Il comunicato della Procura non riporta elementi essenziali per comprendere le circostanze del fatto. Tutto questo avviene mentre non si esclude l’ipotesi di omicidio. Una comunicazione lacunosa non solo alimenta incertezza e sfiducia nell’opinione pubblica, ma ostacola anche il lavoro dei giornalisti, che hanno il compito di garantire ai cittadini un’informazione completa, accurata e tempestiva.
In un sistema democratico, trasparenza e tempestività devono prevalere. Le Procure, soprattutto in casi di evidente rilevanza pubblica, hanno il dovere di informare tempestivamente e in modo esaustivo. Al contrario, da tempo si assiste a un progressivo deterioramento del rapporto tra stampa e inquirenti: le occasioni di confronto diretto sono pressoché scomparse, sostituite da comunicazioni tardive e frammentarie.
Ribadiamo che il diritto a essere informati è un diritto fondamentale dei cittadini e chiediamo con forza un cambio di rotta: serve maggiore trasparenza, tempestività e disponibilità al confronto. Solo così sarà possibile garantire un’informazione responsabile, nel pieno rispetto dei diritti di tutti e della verità dei fatti.
Siamo al fianco dei colleghi impegnati quotidianamente a svolgere il proprio lavoro con professionalità e rigore deontologico e continueremo a vigilare affinché il diritto a una corretta informazione non venga sacrificato.
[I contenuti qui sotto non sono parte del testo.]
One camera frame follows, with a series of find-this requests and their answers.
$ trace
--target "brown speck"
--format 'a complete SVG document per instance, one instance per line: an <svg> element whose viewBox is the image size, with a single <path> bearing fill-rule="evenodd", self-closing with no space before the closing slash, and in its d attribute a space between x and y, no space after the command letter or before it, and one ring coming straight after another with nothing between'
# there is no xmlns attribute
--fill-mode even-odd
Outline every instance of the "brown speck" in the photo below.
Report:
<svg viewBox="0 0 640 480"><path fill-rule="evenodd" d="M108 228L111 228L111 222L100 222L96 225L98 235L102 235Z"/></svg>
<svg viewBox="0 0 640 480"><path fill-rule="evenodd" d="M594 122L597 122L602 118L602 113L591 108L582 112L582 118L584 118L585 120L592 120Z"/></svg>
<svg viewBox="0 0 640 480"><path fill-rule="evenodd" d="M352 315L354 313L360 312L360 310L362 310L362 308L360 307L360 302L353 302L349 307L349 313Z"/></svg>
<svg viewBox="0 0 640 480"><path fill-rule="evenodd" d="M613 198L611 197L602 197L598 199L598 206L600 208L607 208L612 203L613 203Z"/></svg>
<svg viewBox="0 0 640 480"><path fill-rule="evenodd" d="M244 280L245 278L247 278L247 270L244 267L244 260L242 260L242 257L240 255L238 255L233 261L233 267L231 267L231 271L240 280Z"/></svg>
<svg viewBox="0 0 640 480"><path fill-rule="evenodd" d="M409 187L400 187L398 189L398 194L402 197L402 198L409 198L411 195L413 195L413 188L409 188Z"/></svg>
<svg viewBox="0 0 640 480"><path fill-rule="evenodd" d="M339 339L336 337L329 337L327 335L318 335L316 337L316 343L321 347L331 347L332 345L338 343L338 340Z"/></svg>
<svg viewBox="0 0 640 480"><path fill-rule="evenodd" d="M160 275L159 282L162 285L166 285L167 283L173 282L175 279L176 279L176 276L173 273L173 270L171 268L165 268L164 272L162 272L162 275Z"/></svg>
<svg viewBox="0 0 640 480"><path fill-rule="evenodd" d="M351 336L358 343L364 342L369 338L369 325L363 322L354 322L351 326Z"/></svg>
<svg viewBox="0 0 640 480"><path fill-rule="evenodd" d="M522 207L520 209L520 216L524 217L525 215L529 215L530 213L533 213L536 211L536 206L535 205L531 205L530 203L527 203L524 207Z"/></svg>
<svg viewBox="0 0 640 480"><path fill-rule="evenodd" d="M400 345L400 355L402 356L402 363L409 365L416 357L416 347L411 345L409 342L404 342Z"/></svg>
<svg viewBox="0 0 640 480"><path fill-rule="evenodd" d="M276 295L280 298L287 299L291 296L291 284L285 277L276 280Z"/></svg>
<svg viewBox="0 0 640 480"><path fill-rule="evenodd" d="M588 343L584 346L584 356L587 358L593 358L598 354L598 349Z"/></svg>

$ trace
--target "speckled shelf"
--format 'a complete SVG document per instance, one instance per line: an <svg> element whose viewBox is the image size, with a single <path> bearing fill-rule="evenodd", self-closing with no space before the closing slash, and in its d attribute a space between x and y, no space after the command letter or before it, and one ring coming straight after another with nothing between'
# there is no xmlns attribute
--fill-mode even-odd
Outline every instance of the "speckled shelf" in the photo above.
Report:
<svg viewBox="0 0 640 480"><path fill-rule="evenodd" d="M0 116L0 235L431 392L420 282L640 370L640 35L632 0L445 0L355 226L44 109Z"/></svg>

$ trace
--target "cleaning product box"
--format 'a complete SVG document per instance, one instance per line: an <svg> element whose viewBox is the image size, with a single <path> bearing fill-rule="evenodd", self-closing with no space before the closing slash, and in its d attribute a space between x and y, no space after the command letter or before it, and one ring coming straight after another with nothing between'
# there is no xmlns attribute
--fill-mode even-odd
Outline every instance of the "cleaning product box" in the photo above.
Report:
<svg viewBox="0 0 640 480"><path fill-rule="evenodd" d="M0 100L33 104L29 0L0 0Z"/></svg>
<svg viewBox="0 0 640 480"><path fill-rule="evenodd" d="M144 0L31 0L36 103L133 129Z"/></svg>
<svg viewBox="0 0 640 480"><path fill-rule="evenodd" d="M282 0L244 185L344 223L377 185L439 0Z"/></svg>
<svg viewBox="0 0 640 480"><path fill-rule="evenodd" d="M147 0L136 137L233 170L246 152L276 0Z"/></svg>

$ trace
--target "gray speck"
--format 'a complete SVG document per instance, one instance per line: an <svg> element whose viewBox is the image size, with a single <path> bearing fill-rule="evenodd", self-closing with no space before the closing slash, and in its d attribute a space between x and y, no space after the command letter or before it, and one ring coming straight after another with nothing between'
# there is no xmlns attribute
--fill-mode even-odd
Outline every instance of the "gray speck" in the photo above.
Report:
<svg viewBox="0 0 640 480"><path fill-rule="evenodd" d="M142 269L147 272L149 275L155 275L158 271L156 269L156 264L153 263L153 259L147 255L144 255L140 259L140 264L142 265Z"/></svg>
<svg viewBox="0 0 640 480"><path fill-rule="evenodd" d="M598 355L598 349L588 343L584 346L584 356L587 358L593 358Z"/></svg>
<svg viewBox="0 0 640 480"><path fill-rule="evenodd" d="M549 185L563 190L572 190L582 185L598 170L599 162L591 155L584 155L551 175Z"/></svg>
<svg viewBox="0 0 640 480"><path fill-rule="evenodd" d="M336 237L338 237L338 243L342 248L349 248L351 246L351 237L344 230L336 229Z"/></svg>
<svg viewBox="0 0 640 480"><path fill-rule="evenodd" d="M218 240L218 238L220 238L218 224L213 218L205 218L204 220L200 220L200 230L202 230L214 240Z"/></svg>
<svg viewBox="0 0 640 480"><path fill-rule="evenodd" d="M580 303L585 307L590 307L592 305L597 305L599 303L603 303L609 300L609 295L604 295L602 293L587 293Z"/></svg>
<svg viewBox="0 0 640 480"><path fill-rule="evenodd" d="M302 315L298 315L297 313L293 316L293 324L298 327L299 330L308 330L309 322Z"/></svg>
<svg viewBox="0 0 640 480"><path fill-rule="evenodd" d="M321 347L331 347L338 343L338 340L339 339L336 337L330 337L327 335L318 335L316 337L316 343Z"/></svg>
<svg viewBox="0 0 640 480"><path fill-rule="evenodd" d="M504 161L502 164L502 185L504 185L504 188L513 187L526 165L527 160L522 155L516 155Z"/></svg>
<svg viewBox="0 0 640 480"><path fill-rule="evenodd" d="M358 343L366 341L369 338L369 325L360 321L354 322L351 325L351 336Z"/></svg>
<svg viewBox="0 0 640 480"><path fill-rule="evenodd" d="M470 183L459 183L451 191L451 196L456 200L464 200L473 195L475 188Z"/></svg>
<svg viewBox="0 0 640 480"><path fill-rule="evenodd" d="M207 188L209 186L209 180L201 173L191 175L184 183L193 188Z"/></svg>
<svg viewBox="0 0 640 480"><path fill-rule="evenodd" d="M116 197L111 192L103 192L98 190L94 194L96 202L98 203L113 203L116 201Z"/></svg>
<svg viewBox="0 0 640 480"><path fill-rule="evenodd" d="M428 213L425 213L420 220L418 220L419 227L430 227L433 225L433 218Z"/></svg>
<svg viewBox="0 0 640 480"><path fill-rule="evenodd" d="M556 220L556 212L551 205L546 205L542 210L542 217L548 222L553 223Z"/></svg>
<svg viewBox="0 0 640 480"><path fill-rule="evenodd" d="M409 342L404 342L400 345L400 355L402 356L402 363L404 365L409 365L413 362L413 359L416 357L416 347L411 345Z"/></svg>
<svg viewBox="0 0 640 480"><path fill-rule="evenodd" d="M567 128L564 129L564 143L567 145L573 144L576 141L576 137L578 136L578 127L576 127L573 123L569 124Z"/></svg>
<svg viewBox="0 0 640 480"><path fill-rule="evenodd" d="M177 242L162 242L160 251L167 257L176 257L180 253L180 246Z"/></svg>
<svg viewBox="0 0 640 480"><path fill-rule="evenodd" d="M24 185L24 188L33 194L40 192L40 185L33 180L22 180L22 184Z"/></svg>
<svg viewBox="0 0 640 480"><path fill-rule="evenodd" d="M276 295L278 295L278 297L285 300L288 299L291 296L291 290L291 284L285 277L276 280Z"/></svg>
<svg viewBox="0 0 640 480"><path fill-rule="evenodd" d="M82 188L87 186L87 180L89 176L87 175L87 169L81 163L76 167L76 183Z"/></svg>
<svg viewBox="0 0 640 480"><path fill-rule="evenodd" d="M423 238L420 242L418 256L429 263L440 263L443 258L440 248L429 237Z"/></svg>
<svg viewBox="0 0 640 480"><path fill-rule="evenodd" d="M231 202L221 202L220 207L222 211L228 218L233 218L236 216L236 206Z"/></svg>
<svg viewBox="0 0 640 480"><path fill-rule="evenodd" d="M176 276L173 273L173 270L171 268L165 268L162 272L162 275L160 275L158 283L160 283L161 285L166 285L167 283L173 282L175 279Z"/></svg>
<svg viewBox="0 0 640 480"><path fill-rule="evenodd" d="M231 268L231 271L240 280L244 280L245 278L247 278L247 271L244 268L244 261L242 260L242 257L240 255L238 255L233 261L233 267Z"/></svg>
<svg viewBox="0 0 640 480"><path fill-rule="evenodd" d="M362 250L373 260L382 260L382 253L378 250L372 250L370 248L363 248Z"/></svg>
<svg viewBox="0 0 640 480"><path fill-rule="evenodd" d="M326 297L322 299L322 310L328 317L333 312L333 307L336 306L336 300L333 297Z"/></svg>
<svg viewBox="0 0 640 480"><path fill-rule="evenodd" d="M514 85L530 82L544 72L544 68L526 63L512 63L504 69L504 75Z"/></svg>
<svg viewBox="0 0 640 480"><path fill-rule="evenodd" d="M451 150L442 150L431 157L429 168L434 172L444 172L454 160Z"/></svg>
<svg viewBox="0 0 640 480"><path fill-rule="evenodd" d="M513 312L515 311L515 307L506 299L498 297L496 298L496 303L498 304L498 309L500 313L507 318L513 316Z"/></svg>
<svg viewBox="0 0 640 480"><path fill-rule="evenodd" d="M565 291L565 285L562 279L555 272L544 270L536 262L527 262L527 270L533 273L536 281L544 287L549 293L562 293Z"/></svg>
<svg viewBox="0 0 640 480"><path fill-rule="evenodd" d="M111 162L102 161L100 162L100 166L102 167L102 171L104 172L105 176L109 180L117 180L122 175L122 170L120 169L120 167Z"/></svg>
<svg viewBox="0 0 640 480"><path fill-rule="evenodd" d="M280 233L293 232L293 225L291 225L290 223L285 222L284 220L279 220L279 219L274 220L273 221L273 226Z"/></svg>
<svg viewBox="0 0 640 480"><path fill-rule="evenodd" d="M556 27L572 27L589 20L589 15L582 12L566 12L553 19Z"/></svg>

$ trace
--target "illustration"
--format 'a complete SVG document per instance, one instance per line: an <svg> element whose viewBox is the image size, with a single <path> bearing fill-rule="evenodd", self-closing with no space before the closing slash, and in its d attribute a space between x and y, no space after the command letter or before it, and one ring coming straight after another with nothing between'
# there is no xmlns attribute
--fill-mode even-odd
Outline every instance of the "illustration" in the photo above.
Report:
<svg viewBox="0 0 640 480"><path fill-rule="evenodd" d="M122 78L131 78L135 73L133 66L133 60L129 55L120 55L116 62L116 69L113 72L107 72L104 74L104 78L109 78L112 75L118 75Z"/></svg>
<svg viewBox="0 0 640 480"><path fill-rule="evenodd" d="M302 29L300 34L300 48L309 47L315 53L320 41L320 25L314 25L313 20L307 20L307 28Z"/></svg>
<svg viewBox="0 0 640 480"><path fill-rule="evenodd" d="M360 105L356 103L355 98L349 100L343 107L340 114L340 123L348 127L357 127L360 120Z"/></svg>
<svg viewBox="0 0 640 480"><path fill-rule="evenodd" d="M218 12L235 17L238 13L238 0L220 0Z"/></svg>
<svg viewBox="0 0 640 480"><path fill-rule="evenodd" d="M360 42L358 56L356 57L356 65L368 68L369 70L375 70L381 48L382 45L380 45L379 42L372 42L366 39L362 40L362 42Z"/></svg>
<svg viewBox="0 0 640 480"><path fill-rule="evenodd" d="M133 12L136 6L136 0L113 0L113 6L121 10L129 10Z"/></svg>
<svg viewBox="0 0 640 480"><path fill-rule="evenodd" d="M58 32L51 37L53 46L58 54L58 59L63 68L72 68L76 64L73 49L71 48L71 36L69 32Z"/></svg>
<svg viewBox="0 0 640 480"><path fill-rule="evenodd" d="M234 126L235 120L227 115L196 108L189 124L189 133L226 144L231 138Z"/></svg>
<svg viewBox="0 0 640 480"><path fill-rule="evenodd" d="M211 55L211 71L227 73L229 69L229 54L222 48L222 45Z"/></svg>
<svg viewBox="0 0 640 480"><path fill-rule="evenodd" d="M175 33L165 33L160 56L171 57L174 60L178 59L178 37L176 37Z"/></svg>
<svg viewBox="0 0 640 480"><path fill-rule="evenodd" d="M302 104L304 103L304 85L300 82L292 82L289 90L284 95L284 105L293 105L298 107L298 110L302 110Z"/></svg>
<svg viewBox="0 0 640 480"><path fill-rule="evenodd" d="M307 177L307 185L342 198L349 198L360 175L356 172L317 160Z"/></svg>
Il comunicato della Procura di Modena del 12 agosto 2025
La Polizia di Stato di Modena ha rinvenuto il corpo di un uomo senza vita all’interno della propria abitazione.
Il 26 luglio scorso, personale della Squadra Volante, a seguito di segnalazione di alcuni amici dell’uomo, si portava nella abitazione di quest’ultimo in via Enrico Stufler.
L’uomo è stato ritrovato in posizione supina e con una cintura stretta al collo.
Sul posto intervenivano il servizio del 118, i Vigili del Fuoco, il Sostituto Procuratore della Repubblica, il medico legale, personale della Squadra Mobile e il Gabinetto Provinciale di Polizia Scientifica per effettuare tutti rilievi del caso.
Sono state avviate immeditate attività d’indagine al fine di ricostruire quanto accaduto all’interno dell’abitazione negli attimi precedenti alla morte dell’uomo.